Увидев, что командир погиб, солдаты издали вопль ужаса. Это уже была победа.
— Сдавайтесь! — крикнул Кассий нескольким оставшимся еще в живых гвардейцам. — Хватит крови! Я гарантирую вам жизнь!
Солдаты, после секундного колебания, дружно бросили под нош свои мечи.
Разбойники торжествующе завыли, потрясая своим оружием. Да, у них была причина для радости. Еще бы — только что они победили прославленных римских воинов, Кто теперь осмелится назвать их, триумфаторов, бандитами и сбродом?

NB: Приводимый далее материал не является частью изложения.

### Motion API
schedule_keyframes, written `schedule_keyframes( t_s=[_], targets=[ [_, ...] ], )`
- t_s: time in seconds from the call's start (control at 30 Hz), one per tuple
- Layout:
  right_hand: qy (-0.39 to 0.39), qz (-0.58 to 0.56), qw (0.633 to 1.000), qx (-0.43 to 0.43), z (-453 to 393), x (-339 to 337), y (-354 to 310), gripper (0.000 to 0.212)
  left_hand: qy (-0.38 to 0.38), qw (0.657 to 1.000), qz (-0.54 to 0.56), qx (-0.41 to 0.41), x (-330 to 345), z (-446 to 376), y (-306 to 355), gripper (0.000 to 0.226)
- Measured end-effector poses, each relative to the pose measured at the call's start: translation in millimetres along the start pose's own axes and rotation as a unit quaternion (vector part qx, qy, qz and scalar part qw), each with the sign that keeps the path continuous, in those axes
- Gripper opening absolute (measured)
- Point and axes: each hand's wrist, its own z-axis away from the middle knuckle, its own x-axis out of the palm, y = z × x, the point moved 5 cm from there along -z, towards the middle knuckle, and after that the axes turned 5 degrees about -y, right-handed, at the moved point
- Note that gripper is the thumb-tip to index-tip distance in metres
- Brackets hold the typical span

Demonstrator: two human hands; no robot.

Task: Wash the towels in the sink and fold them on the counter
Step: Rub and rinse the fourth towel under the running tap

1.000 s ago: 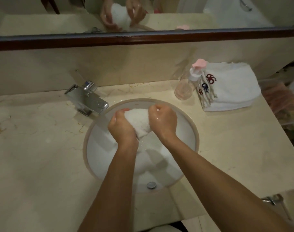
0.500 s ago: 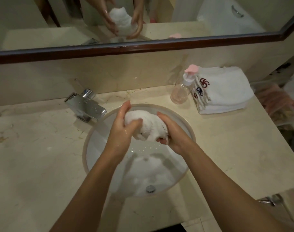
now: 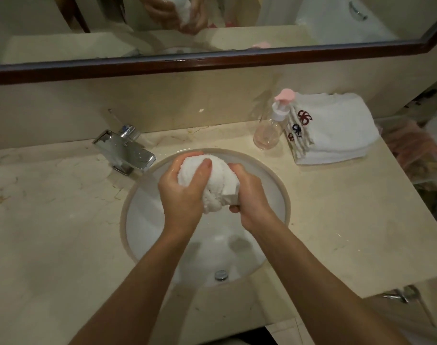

Сдавшихся солдат разоружили и отвели в сторону. Их было шестеро. Еще девять преторианцев, в том числе и трибун, были убиты. Остальные заработали раны различной тяжести. Их тоже унесли с дороги, предоставив заботам товарищей.
Среди разбойников потери были большими — тринадцать трупов и одиннадцать раненых, из них четверо — тяжело. Феликс тоже получил мечом по руке, и теперь один из его людей делал главарю перевязку.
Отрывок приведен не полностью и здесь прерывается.